A CBF ainda não tomou uma decisão sobre a paralisação do futebol e a possível volta das atividades, mas ressalta a importância de seguir algumas recomendações, entre elas, diminuir o máximo possível o número de pessoas envolvidas na partida, sem contar é claro dos torcedores.

Segundo levantamento feito pelo portal Super FC, consultando regulamentos, súmulas, staff de clubes, promotores de eventos e emissoras de TV, o número mínimo de profissionais em serviço é de, pelo menos, 200 pessoas, considerando alguns serviços essenciais, deixando de fora alguns profissionais que não precisariam comparecer às praças esportivas, como diretores, atletas não relacionados e parte da imprensa. Tal montanto, todavia, ainda impossibilitaria o retorno das atividades.

Sobre isso, o Presidente da Federação Mineira de Futebol, Adriano Oro, comentou: “A própria CBF sugeriu um modelo e nós, da federação, em conversa com a secretaria de saúde, estamos aprimorando esse protocolo, conforme as peculiaridades de Minas Gerais. Já tivemos reuniões, onde foram debatidos alguns pontos. O protocolo prevê o número mínimo de pessoas, não sei se chegaremos a 200, me parece que serão bem menos pessoas”, explicou o dirigente ao O Tempo.

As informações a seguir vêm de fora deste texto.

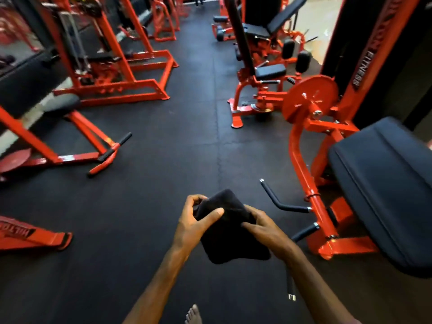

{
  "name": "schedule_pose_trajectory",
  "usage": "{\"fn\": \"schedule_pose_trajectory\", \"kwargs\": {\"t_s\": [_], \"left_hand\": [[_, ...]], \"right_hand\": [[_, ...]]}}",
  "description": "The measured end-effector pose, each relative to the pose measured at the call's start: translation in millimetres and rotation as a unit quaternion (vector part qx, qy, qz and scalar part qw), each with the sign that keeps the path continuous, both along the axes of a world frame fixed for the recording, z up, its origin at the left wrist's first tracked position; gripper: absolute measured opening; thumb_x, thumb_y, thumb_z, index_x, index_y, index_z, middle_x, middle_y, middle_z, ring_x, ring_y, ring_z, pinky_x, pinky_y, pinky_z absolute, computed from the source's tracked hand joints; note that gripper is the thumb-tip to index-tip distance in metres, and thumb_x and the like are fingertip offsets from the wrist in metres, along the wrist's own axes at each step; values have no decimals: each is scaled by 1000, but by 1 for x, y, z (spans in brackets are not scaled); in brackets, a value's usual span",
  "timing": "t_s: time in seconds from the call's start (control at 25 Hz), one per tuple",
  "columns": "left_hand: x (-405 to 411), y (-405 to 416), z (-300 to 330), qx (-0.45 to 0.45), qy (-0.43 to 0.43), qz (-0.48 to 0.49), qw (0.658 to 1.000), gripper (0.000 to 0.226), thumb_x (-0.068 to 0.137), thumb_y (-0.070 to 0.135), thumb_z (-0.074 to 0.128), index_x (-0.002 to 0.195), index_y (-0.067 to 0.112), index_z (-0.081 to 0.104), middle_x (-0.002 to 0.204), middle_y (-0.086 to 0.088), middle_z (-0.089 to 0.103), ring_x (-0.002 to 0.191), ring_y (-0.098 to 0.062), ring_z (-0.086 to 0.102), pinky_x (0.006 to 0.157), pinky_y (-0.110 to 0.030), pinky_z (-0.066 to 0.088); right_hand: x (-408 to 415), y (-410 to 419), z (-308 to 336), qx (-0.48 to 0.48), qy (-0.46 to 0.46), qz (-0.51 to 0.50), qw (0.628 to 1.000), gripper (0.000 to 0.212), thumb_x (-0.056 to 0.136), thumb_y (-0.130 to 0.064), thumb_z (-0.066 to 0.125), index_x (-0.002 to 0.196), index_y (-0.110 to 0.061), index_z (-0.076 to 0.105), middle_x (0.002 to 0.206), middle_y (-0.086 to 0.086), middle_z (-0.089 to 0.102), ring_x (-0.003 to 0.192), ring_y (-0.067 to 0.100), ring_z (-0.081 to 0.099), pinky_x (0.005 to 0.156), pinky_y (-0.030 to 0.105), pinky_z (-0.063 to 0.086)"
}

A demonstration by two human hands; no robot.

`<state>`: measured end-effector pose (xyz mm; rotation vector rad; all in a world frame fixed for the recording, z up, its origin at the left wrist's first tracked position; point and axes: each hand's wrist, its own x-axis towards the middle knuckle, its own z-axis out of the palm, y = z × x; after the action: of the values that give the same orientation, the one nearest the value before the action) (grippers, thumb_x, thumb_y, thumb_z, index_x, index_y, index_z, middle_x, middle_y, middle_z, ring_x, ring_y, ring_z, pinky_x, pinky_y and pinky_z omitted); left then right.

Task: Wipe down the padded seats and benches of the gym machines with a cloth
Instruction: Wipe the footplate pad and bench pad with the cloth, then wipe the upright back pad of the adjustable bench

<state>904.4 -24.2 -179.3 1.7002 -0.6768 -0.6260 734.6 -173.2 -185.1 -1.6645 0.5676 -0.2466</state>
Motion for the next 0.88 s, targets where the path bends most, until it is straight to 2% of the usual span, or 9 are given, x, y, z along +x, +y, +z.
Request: {"fn": "schedule_pose_trajectory", "kwargs": {"t_s": [0.16,0.28,0.36,0.44,0.52,0.6,0.68,0.8,0.88], "left_hand": [[74,13,27,60,-161,-44,984,42,75,60,88,93,26,70,97,9,65,91,-6,67,82,-22,49],[120,23,39,33,-277,21,960,38,77,62,86,83,29,66,94,13,63,94,-7,65,82,-24,50],[148,29,45,57,-327,29,943,46,78,71,78,73,30,57,83,12,58,82,-6,60,71,-30,51],[169,31,49,106,-256,-15,961,52,78,77,73,77,26,64,75,10,65,72,-7,65,67,-40,56],[196,29,52,144,-127,-62,979,59,75,80,74,91,23,77,81,7,77,82,-12,75,77,-46,62],[218,24,57,111,-22,-90,989,38,87,55,81,101,20,81,91,0,81,91,-19,77,83,-41,63],[245,21,69,44,89,-95,990,18,97,19,75,111,9,78,102,-10,81,95,-24,75,79,-30,61],[280,25,90,-33,263,-63,962,30,93,15,72,118,-1,73,114,-22,76,98,-29,75,80,-33,62],[299,24,99,-62,353,-38,933,27,92,19,70,109,0,78,107,-20,77,93,-27,76,76,-33,63]], "right_hand": [[73,-4,20,-127,-4,83,988,15,85,-16,53,100,-13,57,88,3,61,83,14,57,78,45,48],[128,1,28,-204,-3,79,976,17,82,-23,54,98,-17,55,88,3,62,86,22,61,82,49,49],[160,5,31,-214,-9,76,974,18,81,-21,55,98,-15,56,88,5,62,87,23,60,82,48,49],[186,9,37,-224,-6,90,970,17,82,-19,56,99,-16,57,89,2,63,86,19,60,81,43,49],[220,14,44,-214,-2,115,970,21,84,-12,58,104,-20,62,94,-5,68,91,12,64,83,37,50],[245,12,45,-184,-17,117,976,41,87,-5,62,122,-25,67,115,-11,72,110,6,66,96,29,53],[263,7,33,-180,-43,12,983,52,90,-24,72,140,-33,60,139,-13,63,127,8,60,107,27,48],[269,13,9,76,-37,-218,972,67,77,-75,74,132,-37,65,136,-10,67,129,16,62,102,38,49],[284,19,-1,282,-46,-138,948,89,76,-92,57,138,-28,65,141,0,67,134,23,60,115,53,40]]}}
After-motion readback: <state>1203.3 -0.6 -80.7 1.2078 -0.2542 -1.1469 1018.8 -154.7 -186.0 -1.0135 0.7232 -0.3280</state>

A CBF encaminhou, na semana passada, um documento com mais de 20 páginas para ser aprovado pelo Ministério da Saúde. O protocolo, que reúne a avaliação de dezenas de profissionais de clubes e infectologistas, sugere testes rápidos e medição de temperatura em jogadores e comissão técnica e cuidados com higienização de uniformes, alimentação e transporte.

“A próxima etapa é discutir com os departamentos médicos dos clubes para que eles também possam opinar para saber se é viável ou não. Uma vez definido o protocolo, esse documento será submetido ao Coes para saber se ele pode ser implementado na prática”, pontuou Adriano Oro.